"Making love" is an uplifting, beautiful phrase, suggesting that the right kind of committed, unselfish sex can actually produce more love.
How you think about sex in your marriage will likely determine how long your marriage lasts and how much joy it will bring.
Here are three ways that will lead toward more love and intimacy in your marriage:
1. More communication
Generally, the more a couple talks to each other about their own personal intimacy, the bigger and better that intimacy becomes. From asking the right questions to our partners (what they need, what they are feeling, what they are comfortable with) to speaking honestly about any concerns, good communication always leads to better lovemaking.
Communication should happen before, during and after!
2. More selflessness
The key to "making lovemaking better" is to think more about your partner's fulfillment and pleasure than about your own. This is not easy, but it is very, very important.
We all know that men and women are wired differently and respond differently when it comes to intimacy.
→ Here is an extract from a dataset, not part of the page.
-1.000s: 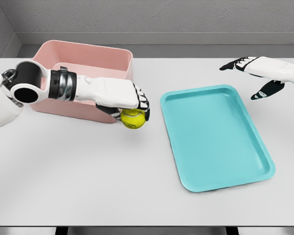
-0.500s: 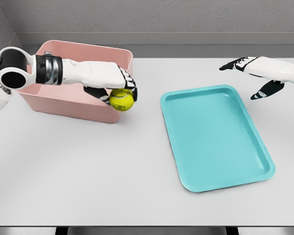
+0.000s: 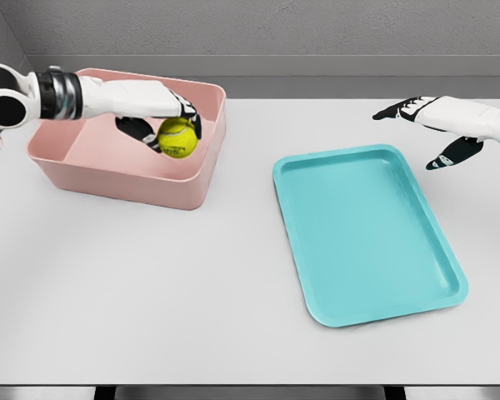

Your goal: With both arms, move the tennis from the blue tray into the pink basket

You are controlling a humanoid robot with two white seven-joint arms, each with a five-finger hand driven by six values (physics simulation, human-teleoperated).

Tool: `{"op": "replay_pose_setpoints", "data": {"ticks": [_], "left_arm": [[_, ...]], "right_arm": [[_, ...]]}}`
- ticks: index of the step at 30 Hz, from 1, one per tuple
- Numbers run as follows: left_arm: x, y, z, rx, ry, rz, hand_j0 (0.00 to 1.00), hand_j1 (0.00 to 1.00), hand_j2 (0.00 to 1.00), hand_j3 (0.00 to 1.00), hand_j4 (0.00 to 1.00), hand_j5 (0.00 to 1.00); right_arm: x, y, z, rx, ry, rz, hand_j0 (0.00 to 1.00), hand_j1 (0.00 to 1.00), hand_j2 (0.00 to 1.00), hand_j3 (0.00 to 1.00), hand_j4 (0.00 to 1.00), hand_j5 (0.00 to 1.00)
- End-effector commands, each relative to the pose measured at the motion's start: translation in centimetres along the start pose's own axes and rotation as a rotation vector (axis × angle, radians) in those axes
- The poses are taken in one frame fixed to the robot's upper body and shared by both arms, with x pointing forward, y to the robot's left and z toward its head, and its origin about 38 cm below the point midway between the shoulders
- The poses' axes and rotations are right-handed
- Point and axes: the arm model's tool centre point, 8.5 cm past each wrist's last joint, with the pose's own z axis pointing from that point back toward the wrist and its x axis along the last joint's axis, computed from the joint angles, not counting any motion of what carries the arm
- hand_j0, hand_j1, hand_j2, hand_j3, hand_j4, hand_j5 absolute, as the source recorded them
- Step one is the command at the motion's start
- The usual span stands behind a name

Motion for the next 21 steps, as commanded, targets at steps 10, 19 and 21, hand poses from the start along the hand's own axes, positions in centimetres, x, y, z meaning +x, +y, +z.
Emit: {"op": "replay_pose_setpoints", "data": {"ticks": [10,19,21], "left_arm": [[-4.0,-0.7,0.7,0.025,0.108,0.121,1.0,1.0,1.0,1.0,1.0,1.0],[-2.9,-0.1,2.0,0.059,0.079,0.086,1.0,1.0,1.0,1.0,1.0,1.0],[-1.5,-0.4,4.0,0.09,0.036,0.074,1.0,1.0,1.0,1.0,1.0,1.0]], "right_arm": [[0.0,-0.1,0.0,-0.006,0.001,-0.005,1.0,1.0,1.0,1.0,1.0,1.0],[-0.1,-0.1,0.1,-0.005,0.002,-0.005,1.0,1.0,1.0,1.0,1.0,1.0],[-0.1,-0.1,0.2,-0.005,0.004,-0.005,1.0,1.0,1.0,1.0,1.0,1.0]]}}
If a husband is a good lover, he will work at understanding the social and emotional lovemaking that must precede physical lovemaking in order to maximize joy for his wife. If a wife is a good lover, she will address both the emotional and physical aspects of her husband's feelings.
Focusing more on what your spouse is feeling than on what you are feeling is not a skill that comes easily, but it is a wonderful and lasting gift to your spouse and to yourself.
3. More respect and patience
Speed may have its place and its benefits in many of life's pursuits, but it has no beneficial place at all in making love.
Quick fixes are useful and appropriate in some things, but intimacy is not one of them. A good husband treats his wife with respect and approaches lovemaking with reverence (and vice versa).
Making love is something you have to build slowly. The integration of spiritual emotions with physical pleasure takes time, and why shouldn't it?
The bottom line is this: making love is a skill, an art, a gift that belongs only to those who want it enough to work for it.